# One poorly and one lonely rat



## loza789 (Sep 1, 2008)

hello,

i really need some advice.

i adopted two female rats about six months, we don't know how old they but guess around 2.5 years. one has recently developed a very large tumour and two vets have said they'll surprised if she's still here next week . i'm trying to make her as comfortable as i can, but the other seems to be getting really snappy. i think she's getting stressed with the situation.

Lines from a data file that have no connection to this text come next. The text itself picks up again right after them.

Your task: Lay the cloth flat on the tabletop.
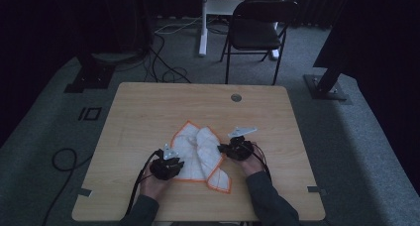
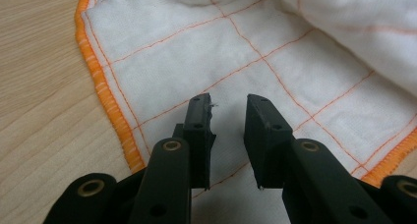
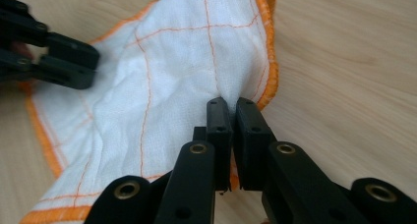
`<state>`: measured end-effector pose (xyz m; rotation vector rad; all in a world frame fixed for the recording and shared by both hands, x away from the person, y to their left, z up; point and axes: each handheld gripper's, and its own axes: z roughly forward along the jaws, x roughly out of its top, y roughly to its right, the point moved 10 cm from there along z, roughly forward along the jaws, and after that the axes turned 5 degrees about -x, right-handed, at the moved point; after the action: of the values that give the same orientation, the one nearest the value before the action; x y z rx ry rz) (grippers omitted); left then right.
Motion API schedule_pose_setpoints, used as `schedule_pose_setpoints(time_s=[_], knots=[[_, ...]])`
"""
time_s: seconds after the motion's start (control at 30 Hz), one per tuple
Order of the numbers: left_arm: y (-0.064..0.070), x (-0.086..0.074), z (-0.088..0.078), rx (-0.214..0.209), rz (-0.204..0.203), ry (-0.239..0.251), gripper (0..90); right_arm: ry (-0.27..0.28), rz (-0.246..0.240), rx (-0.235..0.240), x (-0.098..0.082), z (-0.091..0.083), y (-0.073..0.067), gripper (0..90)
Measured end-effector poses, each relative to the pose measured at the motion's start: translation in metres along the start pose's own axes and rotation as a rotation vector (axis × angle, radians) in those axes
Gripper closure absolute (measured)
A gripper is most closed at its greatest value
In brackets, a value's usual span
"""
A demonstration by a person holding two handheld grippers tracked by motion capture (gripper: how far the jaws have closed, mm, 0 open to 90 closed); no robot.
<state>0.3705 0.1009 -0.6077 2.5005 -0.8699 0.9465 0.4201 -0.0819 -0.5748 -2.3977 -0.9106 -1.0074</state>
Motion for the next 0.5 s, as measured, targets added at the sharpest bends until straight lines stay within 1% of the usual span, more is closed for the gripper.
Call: schedule_pose_setpoints(time_s=[0.03, 0.07, 0.1, 0.17, 0.3, 0.4, 0.47, 0.5], knots=[[0.0, 0.0, 0.0, 0.0, 0.0, 0.001, 72.9, -0.003, -0.001, -0.016, 0.0, -0.002, 0.005, 86.4], [0.0, 0.0, 0.0, -0.001, -0.001, 0.001, 72.9, -0.003, -0.001, -0.016, 0.0, -0.002, 0.005, 86.4], [-0.001, -0.001, -0.001, -0.002, -0.002, 0.001, 73.0, 0.001, -0.005, -0.028, 0.002, -0.006, 0.01, 86.3], [-0.001, -0.001, -0.001, -0.002, -0.002, 0.001, 72.9, -0.001, 0.0, -0.032, 0.002, -0.007, 0.011, 86.3], [-0.001, -0.001, -0.001, -0.003, -0.003, 0.003, 72.9, -0.004, 0.001, -0.067, 0.001, -0.01, 0.021, 86.1], [-0.002, -0.002, -0.002, -0.002, -0.003, 0.003, 72.9, -0.007, 0.008, -0.078, 0.0, -0.011, 0.025, 86.0], [-0.003, -0.002, -0.002, -0.003, -0.004, 0.004, 72.9, -0.013, -0.003, -0.102, -0.002, -0.012, 0.029, 85.8], [-0.004, -0.003, -0.003, -0.003, -0.005, 0.001, 72.9, -0.021, -0.02, -0.136, -0.002, -0.013, 0.034, 85.7]])
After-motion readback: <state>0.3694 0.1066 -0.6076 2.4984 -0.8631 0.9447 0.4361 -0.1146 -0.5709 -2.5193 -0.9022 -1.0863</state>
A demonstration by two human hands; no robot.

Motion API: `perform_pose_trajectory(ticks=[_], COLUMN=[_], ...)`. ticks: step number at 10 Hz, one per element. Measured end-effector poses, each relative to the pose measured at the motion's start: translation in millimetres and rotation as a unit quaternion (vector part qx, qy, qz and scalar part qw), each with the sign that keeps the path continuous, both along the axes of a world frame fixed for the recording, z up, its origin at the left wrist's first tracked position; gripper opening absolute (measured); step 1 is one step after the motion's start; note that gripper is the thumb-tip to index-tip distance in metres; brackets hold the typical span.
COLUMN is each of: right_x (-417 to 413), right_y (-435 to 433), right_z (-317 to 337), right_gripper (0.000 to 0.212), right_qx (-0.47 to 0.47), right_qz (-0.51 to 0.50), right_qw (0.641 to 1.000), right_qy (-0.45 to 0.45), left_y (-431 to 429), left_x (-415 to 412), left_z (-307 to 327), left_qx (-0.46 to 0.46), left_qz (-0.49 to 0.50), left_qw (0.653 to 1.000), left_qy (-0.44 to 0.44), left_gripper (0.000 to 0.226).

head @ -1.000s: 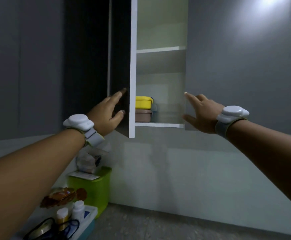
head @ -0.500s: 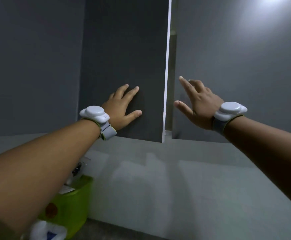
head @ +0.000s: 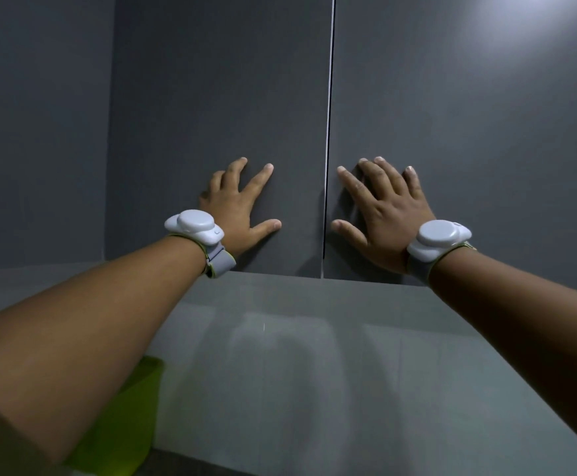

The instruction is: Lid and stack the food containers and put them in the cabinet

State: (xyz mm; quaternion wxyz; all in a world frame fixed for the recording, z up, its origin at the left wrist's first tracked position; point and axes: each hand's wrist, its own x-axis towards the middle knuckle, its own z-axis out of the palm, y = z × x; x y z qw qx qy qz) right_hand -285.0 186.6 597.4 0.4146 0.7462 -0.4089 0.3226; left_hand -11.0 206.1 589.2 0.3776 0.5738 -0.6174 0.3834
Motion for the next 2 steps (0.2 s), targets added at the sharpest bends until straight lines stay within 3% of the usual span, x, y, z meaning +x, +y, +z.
perform_pose_trajectory(ticks=[2], right_x=[8], right_y=[-41], right_z=[-33], right_gripper=[0.081], right_qx=[0.029], right_qz=[0.019], right_qw=[0.998], right_qy=[-0.047], left_y=[-50], left_x=[-1], left_z=[-24], left_qx=[0.077], left_qz=[-0.012], left_qw=[0.997], left_qy=[-0.029], left_gripper=[0.088])
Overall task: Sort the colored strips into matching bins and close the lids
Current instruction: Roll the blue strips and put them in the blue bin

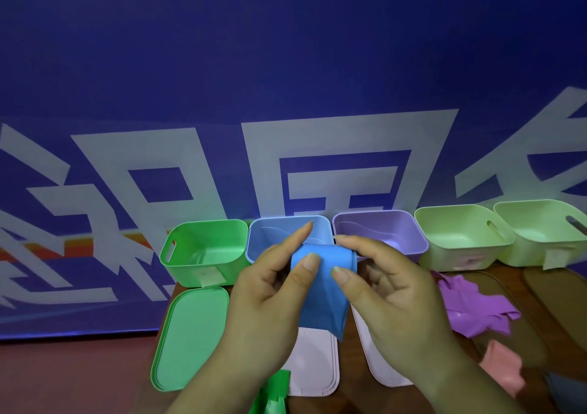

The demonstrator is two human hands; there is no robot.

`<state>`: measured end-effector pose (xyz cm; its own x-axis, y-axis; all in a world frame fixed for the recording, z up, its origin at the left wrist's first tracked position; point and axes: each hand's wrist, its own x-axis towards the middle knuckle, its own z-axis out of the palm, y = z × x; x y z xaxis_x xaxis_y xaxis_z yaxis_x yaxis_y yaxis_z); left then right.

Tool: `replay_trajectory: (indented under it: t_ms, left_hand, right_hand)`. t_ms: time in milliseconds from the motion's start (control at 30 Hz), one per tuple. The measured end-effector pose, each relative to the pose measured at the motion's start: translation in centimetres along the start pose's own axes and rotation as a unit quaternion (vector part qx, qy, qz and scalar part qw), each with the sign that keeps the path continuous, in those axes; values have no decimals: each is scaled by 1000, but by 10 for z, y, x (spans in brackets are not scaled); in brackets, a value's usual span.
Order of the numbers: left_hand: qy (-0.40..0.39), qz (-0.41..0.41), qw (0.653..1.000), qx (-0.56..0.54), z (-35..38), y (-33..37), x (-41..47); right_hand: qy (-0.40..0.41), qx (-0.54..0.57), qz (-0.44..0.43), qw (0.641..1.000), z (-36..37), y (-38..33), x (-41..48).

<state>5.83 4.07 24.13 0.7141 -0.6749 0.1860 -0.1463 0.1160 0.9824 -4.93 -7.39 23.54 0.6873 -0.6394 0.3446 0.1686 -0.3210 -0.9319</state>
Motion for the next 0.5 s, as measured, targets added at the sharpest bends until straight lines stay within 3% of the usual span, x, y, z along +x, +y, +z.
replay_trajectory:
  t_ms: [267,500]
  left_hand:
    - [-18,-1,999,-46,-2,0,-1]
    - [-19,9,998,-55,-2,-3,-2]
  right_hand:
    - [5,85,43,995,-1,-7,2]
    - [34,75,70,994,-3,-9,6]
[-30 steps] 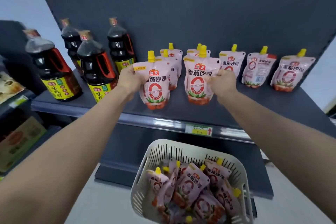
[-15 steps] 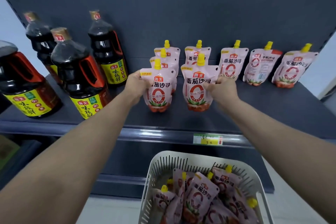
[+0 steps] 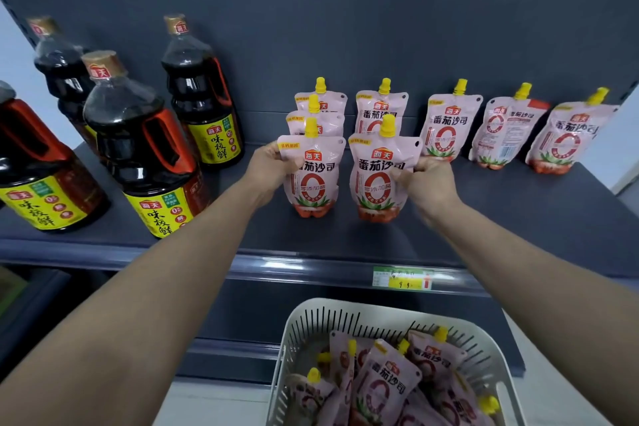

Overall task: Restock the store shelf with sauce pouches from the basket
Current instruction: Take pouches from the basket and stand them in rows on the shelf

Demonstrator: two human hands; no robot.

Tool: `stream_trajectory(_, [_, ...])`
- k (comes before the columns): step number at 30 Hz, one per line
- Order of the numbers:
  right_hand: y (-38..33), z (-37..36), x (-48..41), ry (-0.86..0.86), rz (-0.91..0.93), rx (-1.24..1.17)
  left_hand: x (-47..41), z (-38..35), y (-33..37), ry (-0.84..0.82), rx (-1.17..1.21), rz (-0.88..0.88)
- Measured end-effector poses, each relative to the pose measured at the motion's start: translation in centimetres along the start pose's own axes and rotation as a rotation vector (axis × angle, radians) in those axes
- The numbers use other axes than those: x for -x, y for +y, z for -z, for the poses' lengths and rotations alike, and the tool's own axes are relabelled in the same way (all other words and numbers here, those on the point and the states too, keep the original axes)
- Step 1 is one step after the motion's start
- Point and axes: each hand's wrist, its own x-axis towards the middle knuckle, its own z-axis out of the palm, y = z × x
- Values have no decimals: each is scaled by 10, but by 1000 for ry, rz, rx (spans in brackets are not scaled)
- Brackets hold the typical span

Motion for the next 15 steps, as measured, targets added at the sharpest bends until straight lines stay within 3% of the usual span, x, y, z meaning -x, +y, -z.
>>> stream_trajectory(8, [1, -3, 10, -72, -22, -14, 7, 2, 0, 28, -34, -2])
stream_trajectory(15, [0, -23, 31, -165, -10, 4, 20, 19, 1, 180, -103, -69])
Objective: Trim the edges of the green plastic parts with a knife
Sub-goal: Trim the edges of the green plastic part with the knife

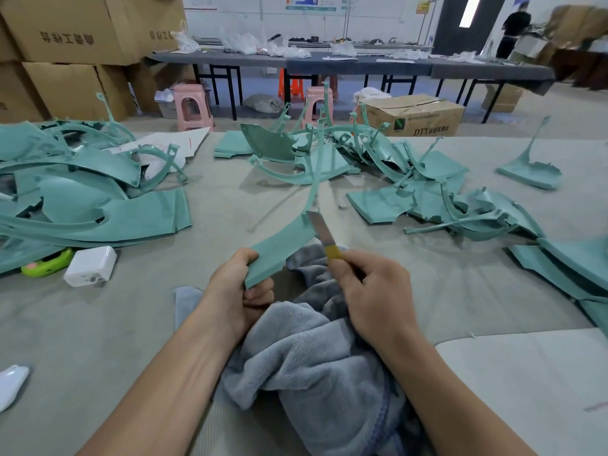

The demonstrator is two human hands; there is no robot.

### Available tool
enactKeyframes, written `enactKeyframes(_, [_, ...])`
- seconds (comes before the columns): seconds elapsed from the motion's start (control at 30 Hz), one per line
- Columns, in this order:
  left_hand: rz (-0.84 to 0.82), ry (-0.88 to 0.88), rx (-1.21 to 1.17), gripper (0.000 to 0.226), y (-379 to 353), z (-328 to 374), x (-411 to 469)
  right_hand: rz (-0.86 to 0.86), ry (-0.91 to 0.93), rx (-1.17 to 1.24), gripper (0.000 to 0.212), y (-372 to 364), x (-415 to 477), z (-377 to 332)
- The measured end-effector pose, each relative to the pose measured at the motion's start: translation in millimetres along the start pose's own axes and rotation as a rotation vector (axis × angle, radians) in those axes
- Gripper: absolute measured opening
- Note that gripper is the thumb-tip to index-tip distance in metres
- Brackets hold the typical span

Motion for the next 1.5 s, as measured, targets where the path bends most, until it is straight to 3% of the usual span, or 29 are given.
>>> enactKeyframes(0.1, [0.005,-0.003,-0.011,0.041,-1,0,0,-0.154,0.053,-0.035,0.013,-16,-8,-10])
enactKeyframes(0.23, [0.022,-0.01,0.004,0.04,3,0,1,0.014,-0.044,-0.104,0.012,1,2,1])
enactKeyframes(0.37, [0.013,0.005,0.021,0.04,6,-1,3,-0.193,0.0,-0.156,0.019,-11,-11,-10])
enactKeyframes(0.5, [0.048,-0.015,0.017,0.036,10,-2,8,-0.045,-0.084,-0.224,0.029,1,-1,-6])
enactKeyframes(0.57, [0.126,-0.087,-0.016,0.032,12,0,10,-0.015,-0.169,-0.09,0.036,5,0,-4])
enactKeyframes(0.7, [0.349,-0.408,0.115,0.02,14,12,7,-0.169,-0.439,0.57,0.027,-6,-1,-2])
enactKeyframes(0.77, [0.194,-0.454,0.209,0.015,1,12,8,-0.253,-0.499,0.697,0.03,-8,1,-3])
enactKeyframes(0.83, [0.036,-0.395,0.283,0.011,-10,5,9,-0.215,-0.562,0.74,0.03,-5,2,0])
enactKeyframes(0.9, [-0.006,-0.368,0.362,0.026,-13,2,8,-0.082,-0.66,0.825,0.029,-2,3,8])
enactKeyframes(0.97, [-0.019,-0.418,0.395,0.06,-13,2,5,0.059,-0.741,0.913,0.029,4,4,17])
enactKeyframes(1.03, [0.046,-0.665,0.549,0.108,-8,11,-2,0.138,-0.768,0.887,0.029,11,6,22])
enactKeyframes(1.07, [0.131,-0.87,0.789,0.116,-8,18,-10,0.154,-0.765,0.841,0.031,15,6,24])
enactKeyframes(1.17, [0.363,-1.39,1.501,0.092,-27,19,-33,0.111,-0.715,0.783,0.036,17,7,22])
enactKeyframes(1.23, [0.353,-1.508,1.622,0.062,-39,12,-40,-0.016,-0.672,0.846,0.037,10,6,15])
enactKeyframes(1.33, [0.202,-1.387,1.435,0.031,-37,6,-40,-0.097,-0.627,0.874,0.033,10,6,7])
enactKeyframes(1.4, [0.273,-1.197,1.26,0.024,-25,9,-39,0.042,-0.557,0.76,0.029,25,8,10])
enactKeyframes(1.5, [0.424,-1.149,1.219,0.025,-19,14,-38,0.093,-0.326,0.493,0.026,38,7,-2])
Point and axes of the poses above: each hand's wrist, its own x-axis towards the middle knuckle, its own y-axis out of the back of the hand, z = x × y, the point moved 5 cm from there along x, towards the middle knuckle, and after that the axes turned 4 degrees about x, right-handed, at the moved point
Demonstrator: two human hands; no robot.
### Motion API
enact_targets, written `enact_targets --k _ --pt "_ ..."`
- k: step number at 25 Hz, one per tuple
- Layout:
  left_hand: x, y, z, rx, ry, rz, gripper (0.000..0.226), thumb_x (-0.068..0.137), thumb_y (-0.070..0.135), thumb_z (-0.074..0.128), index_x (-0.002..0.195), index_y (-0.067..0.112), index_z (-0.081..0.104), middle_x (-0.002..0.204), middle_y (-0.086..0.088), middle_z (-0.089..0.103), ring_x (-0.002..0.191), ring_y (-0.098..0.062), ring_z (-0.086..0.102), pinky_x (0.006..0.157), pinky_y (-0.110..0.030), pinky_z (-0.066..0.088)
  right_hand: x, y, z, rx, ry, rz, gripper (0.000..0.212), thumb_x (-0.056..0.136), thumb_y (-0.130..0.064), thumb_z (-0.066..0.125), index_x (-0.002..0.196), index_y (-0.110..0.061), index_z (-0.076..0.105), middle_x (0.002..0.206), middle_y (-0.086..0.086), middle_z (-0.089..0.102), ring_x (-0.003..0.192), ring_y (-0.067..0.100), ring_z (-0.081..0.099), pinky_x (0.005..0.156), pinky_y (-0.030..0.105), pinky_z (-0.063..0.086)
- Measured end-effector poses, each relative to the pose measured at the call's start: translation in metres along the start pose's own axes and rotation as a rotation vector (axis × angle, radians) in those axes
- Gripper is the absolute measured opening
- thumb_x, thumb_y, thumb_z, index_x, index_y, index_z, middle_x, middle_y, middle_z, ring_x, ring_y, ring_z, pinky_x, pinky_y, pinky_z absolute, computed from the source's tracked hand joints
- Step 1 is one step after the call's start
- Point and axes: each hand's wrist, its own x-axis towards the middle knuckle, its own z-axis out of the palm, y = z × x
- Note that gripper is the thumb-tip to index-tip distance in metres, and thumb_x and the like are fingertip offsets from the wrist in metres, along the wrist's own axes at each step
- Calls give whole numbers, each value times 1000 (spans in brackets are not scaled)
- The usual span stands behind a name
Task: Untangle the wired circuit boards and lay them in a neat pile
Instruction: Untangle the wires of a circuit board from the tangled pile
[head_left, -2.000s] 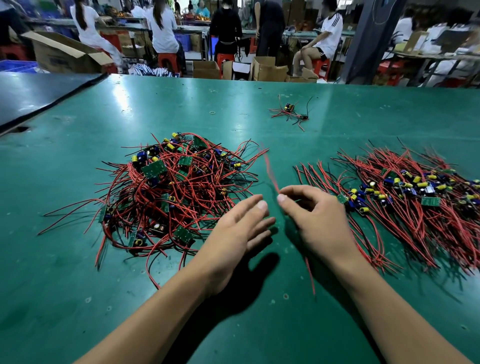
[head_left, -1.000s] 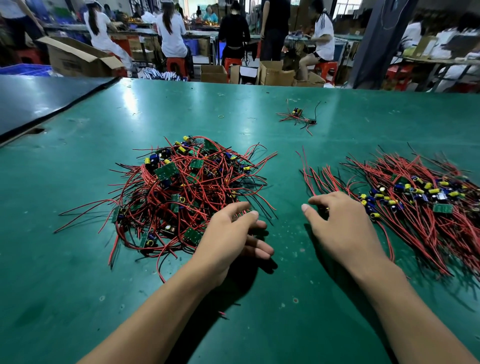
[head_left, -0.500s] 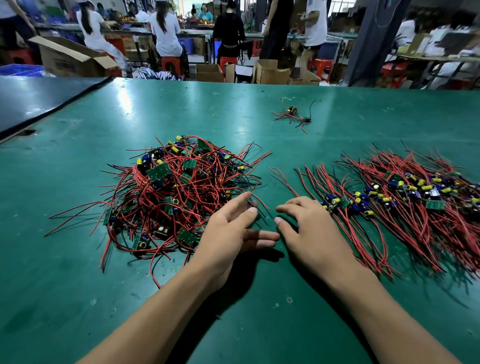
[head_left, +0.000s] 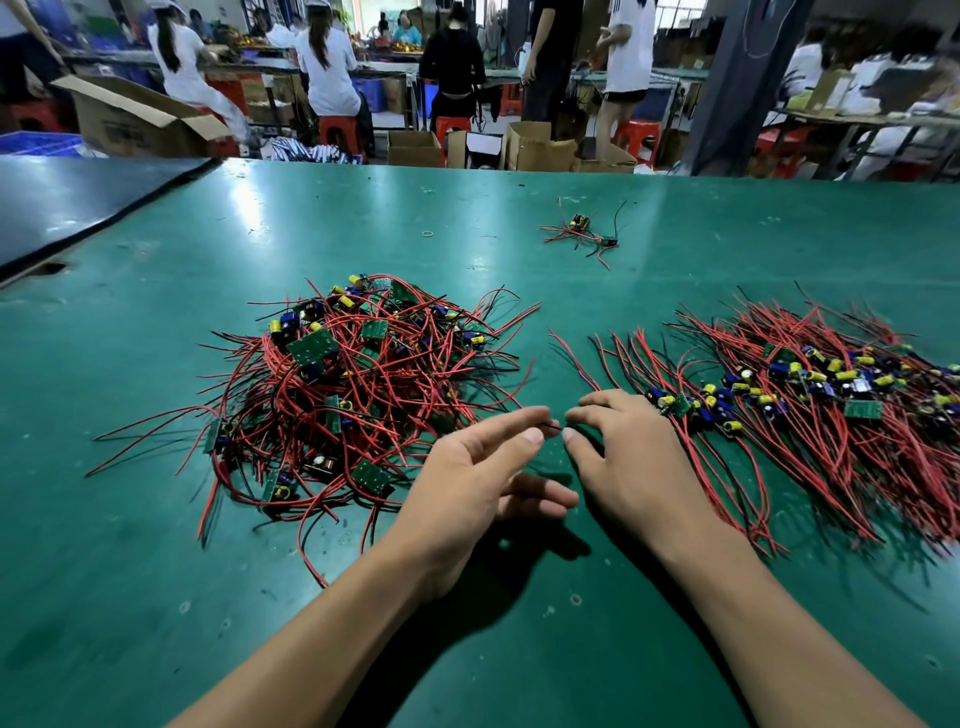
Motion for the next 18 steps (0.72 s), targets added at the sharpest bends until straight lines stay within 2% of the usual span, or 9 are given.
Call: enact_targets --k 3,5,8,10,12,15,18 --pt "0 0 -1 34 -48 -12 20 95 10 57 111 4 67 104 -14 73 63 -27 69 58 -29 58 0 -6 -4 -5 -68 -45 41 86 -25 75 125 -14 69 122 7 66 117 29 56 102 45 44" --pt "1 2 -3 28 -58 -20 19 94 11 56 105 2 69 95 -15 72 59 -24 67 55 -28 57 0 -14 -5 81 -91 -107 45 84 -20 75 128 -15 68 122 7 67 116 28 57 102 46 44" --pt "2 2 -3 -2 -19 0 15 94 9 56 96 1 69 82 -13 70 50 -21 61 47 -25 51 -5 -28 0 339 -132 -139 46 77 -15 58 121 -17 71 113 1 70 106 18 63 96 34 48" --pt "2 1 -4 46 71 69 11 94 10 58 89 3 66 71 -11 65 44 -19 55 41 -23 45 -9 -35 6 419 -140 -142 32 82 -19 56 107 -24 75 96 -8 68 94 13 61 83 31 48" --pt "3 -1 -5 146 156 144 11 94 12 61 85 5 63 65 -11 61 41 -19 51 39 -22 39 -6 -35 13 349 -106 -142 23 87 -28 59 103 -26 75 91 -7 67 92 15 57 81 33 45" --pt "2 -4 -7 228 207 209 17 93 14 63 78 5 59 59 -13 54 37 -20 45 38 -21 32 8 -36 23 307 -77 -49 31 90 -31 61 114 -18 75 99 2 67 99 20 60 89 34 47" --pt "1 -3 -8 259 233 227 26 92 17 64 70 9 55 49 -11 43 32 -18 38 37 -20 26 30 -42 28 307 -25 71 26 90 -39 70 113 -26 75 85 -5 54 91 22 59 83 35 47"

i've been told my a few people to get another rescue rat, introduce them gradually and then put them together so neither will be lonely. thing is, do i go for an adult or a baby? will audrey (the healthy one) attach or reject a new cage buddy? has anyone been in this situation that offer me some much needed advice. these are my first rats and i'd hate to do something wrong.

thanks
loz


----------



## lisa2210 (Jul 15, 2008)

I am sorry to hear of your plight - unfortunately, rats are prone to tumours. I have had one operated on very successfully, but she was young, so it is not an option I would recommend lightly, and not with an older rat such as yours. So, as to getting another, I would definitely say you should. I would say get young ones as they will be less threatening to the older one. Girl rats tend to be very good at getting on with each other, so I think if it was me I would get two new babies and take the plunge. Make sure there is enough room in the cage for them all to have their own space if they need it, and give them plenty of boxes to hide in. 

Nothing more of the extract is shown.